» Exercise
When the line containing "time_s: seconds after" appears in the data below, begin copying there and stop only after the line containing "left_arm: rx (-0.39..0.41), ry".

+++

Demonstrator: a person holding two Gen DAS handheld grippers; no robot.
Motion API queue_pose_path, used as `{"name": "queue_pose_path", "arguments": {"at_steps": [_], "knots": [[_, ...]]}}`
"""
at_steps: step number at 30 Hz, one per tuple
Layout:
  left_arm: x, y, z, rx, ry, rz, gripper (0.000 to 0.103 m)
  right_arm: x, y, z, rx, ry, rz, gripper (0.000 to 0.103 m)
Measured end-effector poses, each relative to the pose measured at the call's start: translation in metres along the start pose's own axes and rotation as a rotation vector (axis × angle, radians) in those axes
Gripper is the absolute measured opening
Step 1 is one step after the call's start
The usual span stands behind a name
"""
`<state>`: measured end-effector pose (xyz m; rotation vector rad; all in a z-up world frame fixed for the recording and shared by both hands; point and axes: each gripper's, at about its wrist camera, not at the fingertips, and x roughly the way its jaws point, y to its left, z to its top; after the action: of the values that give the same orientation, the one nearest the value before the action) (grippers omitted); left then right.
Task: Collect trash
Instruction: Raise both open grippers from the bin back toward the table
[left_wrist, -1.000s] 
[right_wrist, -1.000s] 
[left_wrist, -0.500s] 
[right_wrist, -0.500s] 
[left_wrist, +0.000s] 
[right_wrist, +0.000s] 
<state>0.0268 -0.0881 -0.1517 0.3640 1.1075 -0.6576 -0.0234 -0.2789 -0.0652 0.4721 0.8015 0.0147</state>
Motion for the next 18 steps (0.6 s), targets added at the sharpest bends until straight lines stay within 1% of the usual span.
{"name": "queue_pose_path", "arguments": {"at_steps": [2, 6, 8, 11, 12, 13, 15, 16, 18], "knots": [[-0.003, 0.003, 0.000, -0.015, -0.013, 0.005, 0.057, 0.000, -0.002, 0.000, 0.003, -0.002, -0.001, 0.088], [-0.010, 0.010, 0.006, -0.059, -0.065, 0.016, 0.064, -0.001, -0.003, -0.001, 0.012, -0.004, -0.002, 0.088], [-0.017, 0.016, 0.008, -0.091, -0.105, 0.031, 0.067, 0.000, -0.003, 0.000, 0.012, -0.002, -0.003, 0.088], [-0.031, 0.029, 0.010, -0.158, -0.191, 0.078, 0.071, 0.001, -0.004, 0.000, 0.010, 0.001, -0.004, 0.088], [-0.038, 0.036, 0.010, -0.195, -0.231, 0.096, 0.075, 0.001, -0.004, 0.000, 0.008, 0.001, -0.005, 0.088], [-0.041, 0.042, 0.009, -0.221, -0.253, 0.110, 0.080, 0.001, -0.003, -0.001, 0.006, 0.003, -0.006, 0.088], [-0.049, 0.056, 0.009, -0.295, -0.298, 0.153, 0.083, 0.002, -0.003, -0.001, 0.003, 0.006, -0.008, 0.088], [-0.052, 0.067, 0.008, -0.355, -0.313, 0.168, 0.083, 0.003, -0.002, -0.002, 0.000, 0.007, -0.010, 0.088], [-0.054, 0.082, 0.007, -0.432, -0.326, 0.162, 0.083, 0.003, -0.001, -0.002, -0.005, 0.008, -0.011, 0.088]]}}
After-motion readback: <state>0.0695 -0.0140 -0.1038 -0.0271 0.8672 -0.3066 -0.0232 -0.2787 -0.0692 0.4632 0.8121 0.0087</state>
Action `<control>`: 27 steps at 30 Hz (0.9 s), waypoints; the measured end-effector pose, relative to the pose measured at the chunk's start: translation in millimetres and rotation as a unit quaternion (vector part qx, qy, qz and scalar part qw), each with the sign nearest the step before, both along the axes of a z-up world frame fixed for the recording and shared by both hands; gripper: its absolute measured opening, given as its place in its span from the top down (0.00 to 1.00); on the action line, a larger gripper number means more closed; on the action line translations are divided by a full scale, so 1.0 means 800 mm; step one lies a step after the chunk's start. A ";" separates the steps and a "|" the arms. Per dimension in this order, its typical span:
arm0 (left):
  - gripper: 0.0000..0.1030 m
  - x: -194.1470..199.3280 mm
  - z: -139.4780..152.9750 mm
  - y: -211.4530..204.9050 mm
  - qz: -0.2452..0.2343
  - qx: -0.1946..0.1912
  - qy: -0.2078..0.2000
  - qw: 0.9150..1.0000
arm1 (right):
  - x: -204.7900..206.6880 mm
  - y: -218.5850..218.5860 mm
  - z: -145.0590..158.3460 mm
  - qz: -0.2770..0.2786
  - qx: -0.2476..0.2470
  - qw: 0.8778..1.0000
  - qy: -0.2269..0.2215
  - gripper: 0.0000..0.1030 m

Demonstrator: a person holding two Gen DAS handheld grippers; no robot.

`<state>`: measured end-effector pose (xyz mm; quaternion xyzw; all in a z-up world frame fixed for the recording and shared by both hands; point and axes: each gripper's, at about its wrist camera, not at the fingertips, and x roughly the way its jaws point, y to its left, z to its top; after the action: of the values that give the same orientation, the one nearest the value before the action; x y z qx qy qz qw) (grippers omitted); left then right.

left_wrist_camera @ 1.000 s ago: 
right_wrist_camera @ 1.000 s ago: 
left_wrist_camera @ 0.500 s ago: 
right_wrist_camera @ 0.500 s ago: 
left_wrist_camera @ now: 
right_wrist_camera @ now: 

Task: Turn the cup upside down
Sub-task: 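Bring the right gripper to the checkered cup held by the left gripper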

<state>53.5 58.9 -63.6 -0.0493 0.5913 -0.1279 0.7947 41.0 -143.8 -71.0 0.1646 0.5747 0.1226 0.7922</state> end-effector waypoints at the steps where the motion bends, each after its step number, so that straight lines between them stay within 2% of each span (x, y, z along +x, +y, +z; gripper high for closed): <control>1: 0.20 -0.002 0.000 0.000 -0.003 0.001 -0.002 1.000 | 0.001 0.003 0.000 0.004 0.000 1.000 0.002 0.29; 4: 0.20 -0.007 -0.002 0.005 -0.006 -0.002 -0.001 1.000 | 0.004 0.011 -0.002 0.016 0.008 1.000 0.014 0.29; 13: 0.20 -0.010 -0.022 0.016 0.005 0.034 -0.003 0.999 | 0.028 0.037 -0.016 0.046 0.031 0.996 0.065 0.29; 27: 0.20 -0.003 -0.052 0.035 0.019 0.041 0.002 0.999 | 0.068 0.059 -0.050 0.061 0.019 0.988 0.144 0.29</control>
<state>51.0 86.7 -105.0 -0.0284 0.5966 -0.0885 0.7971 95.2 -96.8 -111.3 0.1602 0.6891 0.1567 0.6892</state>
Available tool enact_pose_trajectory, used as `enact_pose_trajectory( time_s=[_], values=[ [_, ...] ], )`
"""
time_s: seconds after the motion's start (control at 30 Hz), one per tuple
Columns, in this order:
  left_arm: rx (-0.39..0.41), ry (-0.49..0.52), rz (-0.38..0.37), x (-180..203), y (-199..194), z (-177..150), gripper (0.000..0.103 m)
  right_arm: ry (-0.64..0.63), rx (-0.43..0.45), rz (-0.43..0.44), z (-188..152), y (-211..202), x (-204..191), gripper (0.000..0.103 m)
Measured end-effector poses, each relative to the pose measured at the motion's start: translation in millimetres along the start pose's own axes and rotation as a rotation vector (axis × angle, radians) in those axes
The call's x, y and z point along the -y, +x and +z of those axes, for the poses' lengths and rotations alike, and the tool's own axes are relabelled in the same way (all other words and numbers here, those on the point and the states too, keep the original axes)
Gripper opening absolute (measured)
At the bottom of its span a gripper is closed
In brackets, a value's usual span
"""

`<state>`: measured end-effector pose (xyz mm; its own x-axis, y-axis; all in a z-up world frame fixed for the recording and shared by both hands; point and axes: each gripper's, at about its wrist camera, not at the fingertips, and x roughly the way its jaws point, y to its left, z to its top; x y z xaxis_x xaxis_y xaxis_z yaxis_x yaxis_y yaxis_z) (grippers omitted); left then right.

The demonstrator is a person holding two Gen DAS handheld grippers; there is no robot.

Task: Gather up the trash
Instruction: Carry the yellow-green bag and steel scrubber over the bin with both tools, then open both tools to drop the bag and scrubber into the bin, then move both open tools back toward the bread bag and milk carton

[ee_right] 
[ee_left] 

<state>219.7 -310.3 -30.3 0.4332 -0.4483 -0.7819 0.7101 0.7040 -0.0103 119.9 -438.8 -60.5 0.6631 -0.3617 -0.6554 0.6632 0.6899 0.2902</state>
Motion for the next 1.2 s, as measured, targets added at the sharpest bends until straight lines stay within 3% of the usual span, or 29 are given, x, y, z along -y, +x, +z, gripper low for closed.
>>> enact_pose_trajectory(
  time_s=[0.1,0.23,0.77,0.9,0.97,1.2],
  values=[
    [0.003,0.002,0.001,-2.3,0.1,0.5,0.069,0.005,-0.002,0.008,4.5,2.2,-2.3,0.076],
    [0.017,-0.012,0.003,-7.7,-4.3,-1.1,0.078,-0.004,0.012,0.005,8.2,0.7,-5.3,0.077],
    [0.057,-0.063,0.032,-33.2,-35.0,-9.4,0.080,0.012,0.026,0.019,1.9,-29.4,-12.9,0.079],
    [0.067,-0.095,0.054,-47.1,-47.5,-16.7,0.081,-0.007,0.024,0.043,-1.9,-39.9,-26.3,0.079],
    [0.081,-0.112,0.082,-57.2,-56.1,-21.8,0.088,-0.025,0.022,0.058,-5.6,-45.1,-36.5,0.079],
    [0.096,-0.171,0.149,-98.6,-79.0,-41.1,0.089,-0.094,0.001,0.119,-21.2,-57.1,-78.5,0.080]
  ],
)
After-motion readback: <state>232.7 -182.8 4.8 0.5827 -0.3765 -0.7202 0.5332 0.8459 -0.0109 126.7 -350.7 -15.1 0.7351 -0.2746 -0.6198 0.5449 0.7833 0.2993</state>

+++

» Answer to this problem
time_s: seconds after the motion's start (control at 30 Hz), one per tuple
Columns, in this order:
  left_arm: rx (-0.39..0.41), ry (-0.49..0.52), rz (-0.38..0.37), x (-180..203), y (-199..194), z (-177..150), gripper (0.000..0.103 m)

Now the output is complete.